雲爵智能體技術報告:面向開放式任務的全可複現、零啟動原位自進化智能體系統
Yunjue Agent Tech Report: A Fully Reproducible, Zero-Start In-Situ Self-Evolving Agent System for Open-Ended Tasks
January 26, 2026
作者: Haotian Li, Shijun Yang, Weizhen Qi, Silei Zhao, Rui Hua, Mingzhu Song, Xiaojian Yang, Chao Peng
cs.AI
摘要
傳統的智能體系統在開放式環境中常面臨挑戰,這類環境的任務分佈持續漂移且外部監督稀缺。系統對靜態工具集或離線訓練的依賴難以適應動態變化,導致其能力邊界既固化又不明確。為此,我們提出「原位自我演化」範式。該方法將連續的任務互動視作經驗流,使系統能將短期執行反饋提煉為可長期重用的能力,且無需依賴真實標籤。在此框架下,我們將工具演化確認為能力擴展的關鍵路徑——其可提供可驗證的二值反饋信號。基於此框架,我們開發了雲鷺智能體系統,通過迭代式工具合成、優化與複用來應對新興挑戰。為提升演化效率,我們進一步提出並行批次演化策略。在零起始設定的五個多樣化基準測試中,實證評估顯示其性能顯著超越專有基線模型。此外,補充性的暖起始實驗證實,系統累積的通用知識可無縫遷移至新領域。最後,我們提出一種監控演化收斂的新指標,其功能類似傳統優化中的訓練損失。我們開源了代碼庫、系統軌跡及演化工具,以推動韌性自演化智能研究的發展。
English
Conventional agent systems often struggle in open-ended environments where task distributions continuously drift and external supervision is scarce. Their reliance on static toolsets or offline training lags behind these dynamics, leaving the system's capability boundaries rigid and unknown. To address this, we propose the In-Situ Self-Evolving paradigm. This approach treats sequential task interactions as a continuous stream of experience, enabling the system to distill short-term execution feedback into long-term, reusable capabilities without access to ground-truth labels. Within this framework, we identify tool evolution as the critical pathway for capability expansion, which provides verifiable, binary feedback signals. Within this framework, we develop Yunjue Agent, a system that iteratively synthesizes, optimizes, and reuses tools to navigate emerging challenges. To optimize evolutionary efficiency, we further introduce a Parallel Batch Evolution strategy. Empirical evaluations across five diverse benchmarks under a zero-start setting demonstrate significant performance gains over proprietary baselines.

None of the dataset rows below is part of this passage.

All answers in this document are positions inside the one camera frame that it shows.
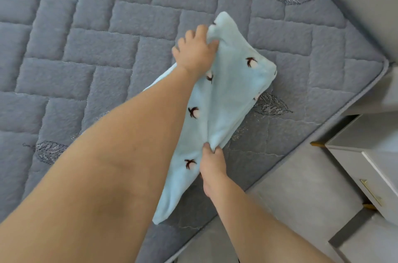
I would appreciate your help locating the person's left forearm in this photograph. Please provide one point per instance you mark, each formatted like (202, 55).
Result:
(93, 179)

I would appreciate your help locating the light blue cotton-print garment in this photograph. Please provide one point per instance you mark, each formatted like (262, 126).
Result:
(230, 85)

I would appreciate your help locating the person's right hand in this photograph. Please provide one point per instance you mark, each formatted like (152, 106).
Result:
(214, 169)

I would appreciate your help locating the grey quilted mattress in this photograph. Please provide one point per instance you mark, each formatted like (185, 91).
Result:
(93, 23)

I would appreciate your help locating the person's right forearm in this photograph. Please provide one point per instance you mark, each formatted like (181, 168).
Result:
(261, 235)

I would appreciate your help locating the white bedside cabinet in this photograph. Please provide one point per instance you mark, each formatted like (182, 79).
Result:
(373, 147)

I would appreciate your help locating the person's left hand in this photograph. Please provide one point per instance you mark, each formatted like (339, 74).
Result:
(196, 51)

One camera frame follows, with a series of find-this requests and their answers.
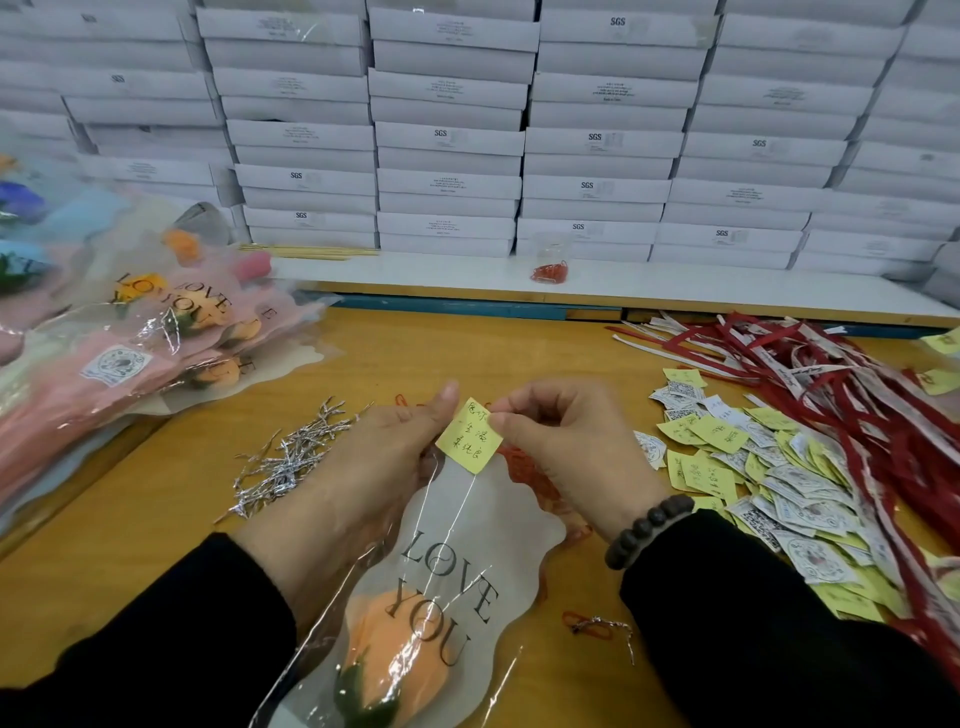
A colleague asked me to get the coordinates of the person's left hand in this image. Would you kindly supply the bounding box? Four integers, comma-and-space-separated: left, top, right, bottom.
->
232, 379, 464, 602

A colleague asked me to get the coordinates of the person's right hand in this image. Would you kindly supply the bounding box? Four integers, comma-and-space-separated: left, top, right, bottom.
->
487, 378, 672, 542

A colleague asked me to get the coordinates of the yellow note tag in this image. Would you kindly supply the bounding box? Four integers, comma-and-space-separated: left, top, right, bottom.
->
435, 397, 504, 477

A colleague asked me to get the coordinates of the cream orange rose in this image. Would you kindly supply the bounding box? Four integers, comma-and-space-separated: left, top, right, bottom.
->
270, 450, 569, 728

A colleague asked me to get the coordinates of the pile of yellow white tags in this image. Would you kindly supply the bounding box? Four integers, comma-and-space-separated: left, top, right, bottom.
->
630, 322, 960, 624

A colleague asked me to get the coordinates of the pile of red ribbons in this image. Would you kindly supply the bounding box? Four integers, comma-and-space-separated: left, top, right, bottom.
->
607, 312, 960, 684

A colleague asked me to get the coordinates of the pile of flowers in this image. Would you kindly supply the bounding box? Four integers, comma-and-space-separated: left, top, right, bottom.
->
0, 150, 332, 512

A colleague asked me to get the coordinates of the person's right forearm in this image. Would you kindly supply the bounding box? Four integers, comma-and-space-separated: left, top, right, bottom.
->
619, 510, 960, 728

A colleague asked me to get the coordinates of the person's left forearm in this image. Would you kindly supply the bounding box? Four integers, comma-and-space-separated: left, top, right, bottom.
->
0, 532, 299, 728

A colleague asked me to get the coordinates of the pile of silver twist ties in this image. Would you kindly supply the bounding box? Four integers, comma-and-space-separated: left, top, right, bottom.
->
225, 397, 362, 519

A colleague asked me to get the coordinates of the small bag of red clips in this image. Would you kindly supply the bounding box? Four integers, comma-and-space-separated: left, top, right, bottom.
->
531, 247, 570, 285

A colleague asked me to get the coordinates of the pile of orange paper clips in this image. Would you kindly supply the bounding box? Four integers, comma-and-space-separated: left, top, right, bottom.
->
390, 390, 635, 644

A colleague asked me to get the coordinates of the long white board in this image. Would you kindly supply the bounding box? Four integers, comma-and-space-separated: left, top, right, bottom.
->
277, 250, 960, 327

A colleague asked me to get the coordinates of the wooden sticks bundle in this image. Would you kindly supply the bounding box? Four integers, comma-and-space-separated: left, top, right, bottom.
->
255, 244, 380, 261

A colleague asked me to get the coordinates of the slanted stack of white boxes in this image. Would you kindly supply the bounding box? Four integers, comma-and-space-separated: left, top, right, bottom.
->
922, 240, 960, 309

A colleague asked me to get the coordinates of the black bead bracelet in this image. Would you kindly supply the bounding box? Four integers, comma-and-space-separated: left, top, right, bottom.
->
604, 495, 696, 572

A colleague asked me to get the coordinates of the wall of stacked white boxes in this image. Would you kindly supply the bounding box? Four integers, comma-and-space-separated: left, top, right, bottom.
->
0, 0, 960, 284

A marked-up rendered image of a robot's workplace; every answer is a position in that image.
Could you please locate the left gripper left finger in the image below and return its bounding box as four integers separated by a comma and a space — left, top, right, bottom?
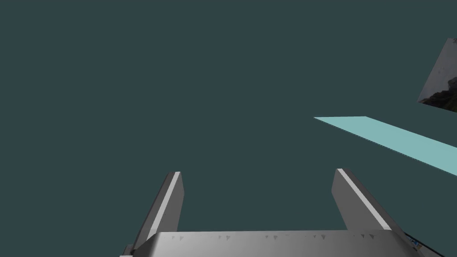
133, 171, 185, 250

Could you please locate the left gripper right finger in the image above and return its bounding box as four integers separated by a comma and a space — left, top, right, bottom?
331, 168, 403, 231

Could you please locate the grey landscape wall picture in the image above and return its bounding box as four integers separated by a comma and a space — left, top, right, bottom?
417, 37, 457, 113

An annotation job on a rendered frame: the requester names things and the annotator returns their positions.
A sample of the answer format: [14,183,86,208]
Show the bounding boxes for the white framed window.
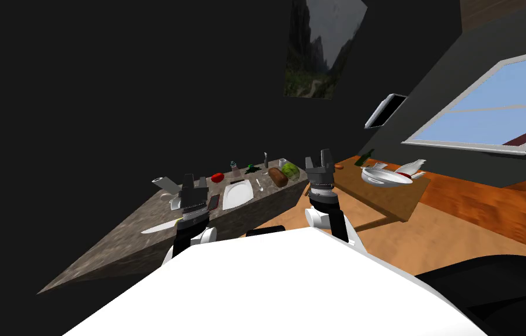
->
[401,45,526,156]

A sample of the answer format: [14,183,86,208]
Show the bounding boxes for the mountain landscape painting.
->
[283,0,369,100]

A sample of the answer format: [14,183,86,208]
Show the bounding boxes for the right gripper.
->
[304,149,336,188]

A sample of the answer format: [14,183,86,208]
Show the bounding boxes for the white plate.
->
[222,179,255,211]

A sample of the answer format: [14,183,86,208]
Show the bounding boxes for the dark green bottle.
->
[353,149,376,168]

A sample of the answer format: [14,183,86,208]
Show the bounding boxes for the grey paper towel roll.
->
[151,176,183,195]

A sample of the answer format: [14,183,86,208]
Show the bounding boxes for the light green lettuce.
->
[282,162,301,183]

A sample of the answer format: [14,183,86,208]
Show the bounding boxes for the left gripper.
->
[180,174,211,214]

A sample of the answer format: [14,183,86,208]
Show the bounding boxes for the brown bread loaf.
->
[268,167,289,189]

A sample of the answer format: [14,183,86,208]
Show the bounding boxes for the white pan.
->
[360,166,415,188]

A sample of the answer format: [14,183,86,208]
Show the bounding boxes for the white stacked dishes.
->
[393,158,427,181]

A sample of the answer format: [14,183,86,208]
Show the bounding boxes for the white blade knife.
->
[141,218,184,235]

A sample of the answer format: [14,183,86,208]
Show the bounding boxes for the white mug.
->
[160,191,184,212]

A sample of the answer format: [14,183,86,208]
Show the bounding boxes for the brown wooden table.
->
[306,156,432,223]

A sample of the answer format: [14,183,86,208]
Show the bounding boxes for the white framed wall box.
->
[364,93,408,130]

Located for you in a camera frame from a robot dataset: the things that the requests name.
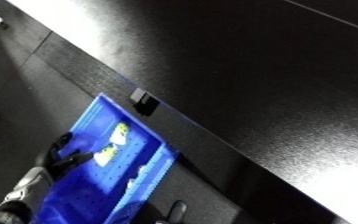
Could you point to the pale left robot arm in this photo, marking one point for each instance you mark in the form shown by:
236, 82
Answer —
24, 190

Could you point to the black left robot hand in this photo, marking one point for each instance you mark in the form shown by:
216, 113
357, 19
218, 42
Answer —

Additionally, complementary warm-start evaluations confirm that the accumulated general knowledge can be seamlessly transferred to novel domains. Finally, we propose a novel metric to monitor evolution convergence, serving as a function analogous to training loss in conventional optimization. We open-source our codebase, system traces, and evolved tools to facilitate future research in resilient, self-evolving intelligence.